> _Exercise_: Copy out the listing in full, exactly as written, but not its pictures.

══════════════════════════════

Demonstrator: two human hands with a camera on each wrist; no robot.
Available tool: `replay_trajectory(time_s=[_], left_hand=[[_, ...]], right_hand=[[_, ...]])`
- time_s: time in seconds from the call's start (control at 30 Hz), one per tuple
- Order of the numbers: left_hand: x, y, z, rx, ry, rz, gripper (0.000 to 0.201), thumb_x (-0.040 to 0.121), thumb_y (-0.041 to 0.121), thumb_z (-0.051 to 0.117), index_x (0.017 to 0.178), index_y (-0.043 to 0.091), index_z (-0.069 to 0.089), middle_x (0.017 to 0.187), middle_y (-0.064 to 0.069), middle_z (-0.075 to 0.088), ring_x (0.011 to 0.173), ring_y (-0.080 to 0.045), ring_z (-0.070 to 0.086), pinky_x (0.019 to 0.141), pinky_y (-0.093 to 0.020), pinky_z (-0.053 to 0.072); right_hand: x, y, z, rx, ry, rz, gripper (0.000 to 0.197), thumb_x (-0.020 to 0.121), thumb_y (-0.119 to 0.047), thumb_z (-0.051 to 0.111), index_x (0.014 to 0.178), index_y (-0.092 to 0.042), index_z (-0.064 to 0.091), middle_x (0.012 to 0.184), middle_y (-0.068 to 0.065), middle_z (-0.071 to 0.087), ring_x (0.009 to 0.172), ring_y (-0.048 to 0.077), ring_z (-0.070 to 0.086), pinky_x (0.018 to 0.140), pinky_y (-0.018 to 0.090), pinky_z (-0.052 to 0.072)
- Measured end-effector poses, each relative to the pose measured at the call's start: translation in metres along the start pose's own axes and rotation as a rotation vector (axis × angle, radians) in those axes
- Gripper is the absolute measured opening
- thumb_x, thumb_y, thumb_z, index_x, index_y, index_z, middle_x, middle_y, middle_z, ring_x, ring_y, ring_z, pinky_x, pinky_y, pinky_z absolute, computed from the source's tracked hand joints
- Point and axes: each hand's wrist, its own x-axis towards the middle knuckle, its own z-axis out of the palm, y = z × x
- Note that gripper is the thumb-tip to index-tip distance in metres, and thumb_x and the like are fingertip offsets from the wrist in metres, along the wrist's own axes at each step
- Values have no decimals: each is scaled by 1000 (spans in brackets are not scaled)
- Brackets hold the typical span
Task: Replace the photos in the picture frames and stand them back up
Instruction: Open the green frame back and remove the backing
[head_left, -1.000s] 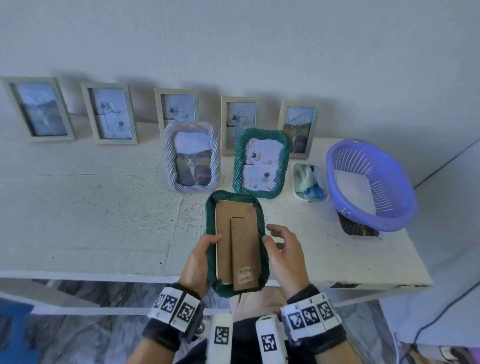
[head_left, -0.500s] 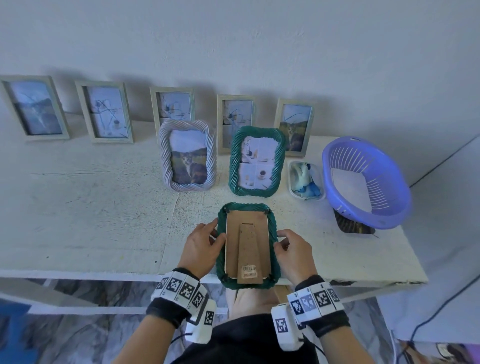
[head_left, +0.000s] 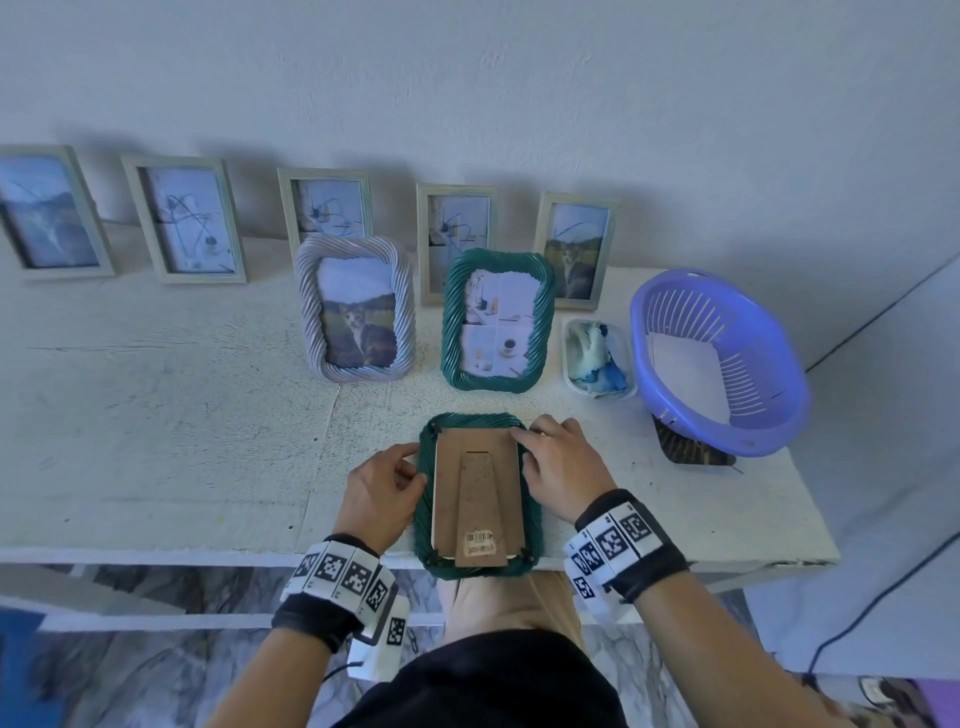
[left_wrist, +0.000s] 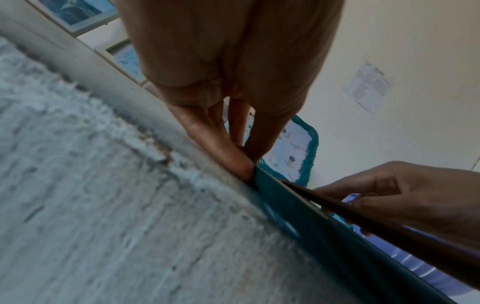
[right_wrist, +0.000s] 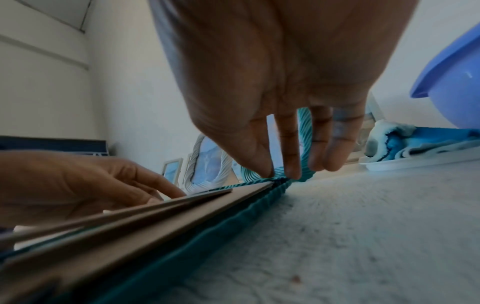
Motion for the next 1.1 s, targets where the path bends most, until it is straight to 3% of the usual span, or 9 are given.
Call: replay_trajectory(time_s=[0.23,0.57,0.67,0.73,0.8,0.9,1.0,1.1], left_hand=[[2,1,0,-16,-22,-21,31,87,14,67,118,14,66,78,4,63,73,-14,64,71,-39,59],[2,1,0,-21,-30,-30,32,87,13,66,119,14,65,78,4,64,71,-15,64,71,-39,59],[3,0,0,-22,-33,-37,31,87,13,66,118,14,65,78,3,64,70,-13,64,68,-30,57],[3,1,0,-22,-38,-45,31,87,13,66,118,14,65,78,2,65,71,-13,64,68,-29,56],[4,1,-1,-23,-40,-50,31,87,13,66,119,13,64,79,2,65,71,-14,64,68,-31,57],[6,3,-4,-11,-70,-78,30,87,12,65,117,14,64,79,1,65,69,-16,64,62,-23,56],[15,8,-6,29,-115,-127,27,89,25,63,115,19,63,83,6,67,79,-20,67,74,-38,58],[28,18,-8,151,-87,-148,32,90,45,57,108,20,66,93,4,67,94,-20,64,84,-33,52]], right_hand=[[6,9,-4,-141,-56,-93,50,91,-14,46,140,-25,48,123,-1,52,101,27,43,84,37,46],[6,15,-1,-178,-73,-129,40,89,-15,46,128,-11,58,120,2,54,101,25,43,82,37,48],[4,14,1,-128,-58,-111,41,94,-26,43,130,-12,54,121,5,53,103,26,44,84,37,47],[2,13,2,-79,-46,-114,46,95,-41,43,134,-19,50,117,5,53,103,26,45,82,37,46],[-1,13,4,-71,-58,-134,51,91,-56,43,135,-30,47,114,4,50,100,25,45,80,36,46],[-1,14,7,-129,-92,-136,62,83,-69,31,134,-38,46,114,4,44,97,24,43,79,35,44],[1,13,6,-165,-90,-137,60,84,-68,31,134,-39,45,112,3,44,97,25,44,79,36,44],[2,12,4,-169,-88,-135,49,90,-59,39,134,-36,46,112,5,44,99,26,45,80,37,43]])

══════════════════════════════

> _Answer box_:
Demonstrator: two human hands with a camera on each wrist; no robot.
Available tool: `replay_trajectory(time_s=[_], left_hand=[[_, ...]], right_hand=[[_, ...]])`
- time_s: time in seconds from the call's start (control at 30 Hz), one per tuple
- Order of the numbers: left_hand: x, y, z, rx, ry, rz, gripper (0.000 to 0.201), thumb_x (-0.040 to 0.121), thumb_y (-0.041 to 0.121), thumb_z (-0.051 to 0.117), index_x (0.017 to 0.178), index_y (-0.043 to 0.091), index_z (-0.069 to 0.089), middle_x (0.017 to 0.187), middle_y (-0.064 to 0.069), middle_z (-0.075 to 0.088), ring_x (0.011 to 0.173), ring_y (-0.080 to 0.045), ring_z (-0.070 to 0.086), pinky_x (0.019 to 0.141), pinky_y (-0.093 to 0.020), pinky_z (-0.053 to 0.072); right_hand: x, y, z, rx, ry, rz, gripper (0.000 to 0.197), thumb_x (-0.020 to 0.121), thumb_y (-0.119 to 0.047), thumb_z (-0.051 to 0.111), index_x (0.014 to 0.178), index_y (-0.092 to 0.042), index_z (-0.064 to 0.091), middle_x (0.012 to 0.184), middle_y (-0.068 to 0.065), middle_z (-0.071 to 0.087), ring_x (0.009 to 0.172), ring_y (-0.048 to 0.077), ring_z (-0.070 to 0.086), pinky_x (0.018 to 0.140), pinky_y (-0.018 to 0.090), pinky_z (-0.052 to 0.072)
- Measured end-effector poses, each relative to the pose measured at the call's start: translation in metres along the start pose's own axes and rotation as a rotation vector (axis × angle, radians) in those axes
- Gripper is the absolute measured opening
- thumb_x, thumb_y, thumb_z, index_x, index_y, index_z, middle_x, middle_y, middle_z, ring_x, ring_y, ring_z, pinky_x, pinky_y, pinky_z absolute, computed from the source's tracked hand joints
- Point and axes: each hand's wrist, its own x-axis towards the middle knuckle, its own z-axis out of the palm, y = z × x
- Note that gripper is the thumb-tip to index-tip distance in metres, and thumb_x and the like are fingertip offsets from the wrist in metres, along the wrist's own axes at each step
- Values have no decimals: each is scaled by 1000 (spans in brackets are not scaled)
- Brackets hold the typical span
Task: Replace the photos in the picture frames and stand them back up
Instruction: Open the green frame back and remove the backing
[head_left, -1.000s] 
[head_left, -0.500s] 
[head_left, +0.000s] 
[left_wrist, +0.000s] 
[right_wrist, +0.000s] 
Motion for the next 1.1 s, targets where the path bends most, until it is straight to 3% of the usual span, or 9 are given.
Call: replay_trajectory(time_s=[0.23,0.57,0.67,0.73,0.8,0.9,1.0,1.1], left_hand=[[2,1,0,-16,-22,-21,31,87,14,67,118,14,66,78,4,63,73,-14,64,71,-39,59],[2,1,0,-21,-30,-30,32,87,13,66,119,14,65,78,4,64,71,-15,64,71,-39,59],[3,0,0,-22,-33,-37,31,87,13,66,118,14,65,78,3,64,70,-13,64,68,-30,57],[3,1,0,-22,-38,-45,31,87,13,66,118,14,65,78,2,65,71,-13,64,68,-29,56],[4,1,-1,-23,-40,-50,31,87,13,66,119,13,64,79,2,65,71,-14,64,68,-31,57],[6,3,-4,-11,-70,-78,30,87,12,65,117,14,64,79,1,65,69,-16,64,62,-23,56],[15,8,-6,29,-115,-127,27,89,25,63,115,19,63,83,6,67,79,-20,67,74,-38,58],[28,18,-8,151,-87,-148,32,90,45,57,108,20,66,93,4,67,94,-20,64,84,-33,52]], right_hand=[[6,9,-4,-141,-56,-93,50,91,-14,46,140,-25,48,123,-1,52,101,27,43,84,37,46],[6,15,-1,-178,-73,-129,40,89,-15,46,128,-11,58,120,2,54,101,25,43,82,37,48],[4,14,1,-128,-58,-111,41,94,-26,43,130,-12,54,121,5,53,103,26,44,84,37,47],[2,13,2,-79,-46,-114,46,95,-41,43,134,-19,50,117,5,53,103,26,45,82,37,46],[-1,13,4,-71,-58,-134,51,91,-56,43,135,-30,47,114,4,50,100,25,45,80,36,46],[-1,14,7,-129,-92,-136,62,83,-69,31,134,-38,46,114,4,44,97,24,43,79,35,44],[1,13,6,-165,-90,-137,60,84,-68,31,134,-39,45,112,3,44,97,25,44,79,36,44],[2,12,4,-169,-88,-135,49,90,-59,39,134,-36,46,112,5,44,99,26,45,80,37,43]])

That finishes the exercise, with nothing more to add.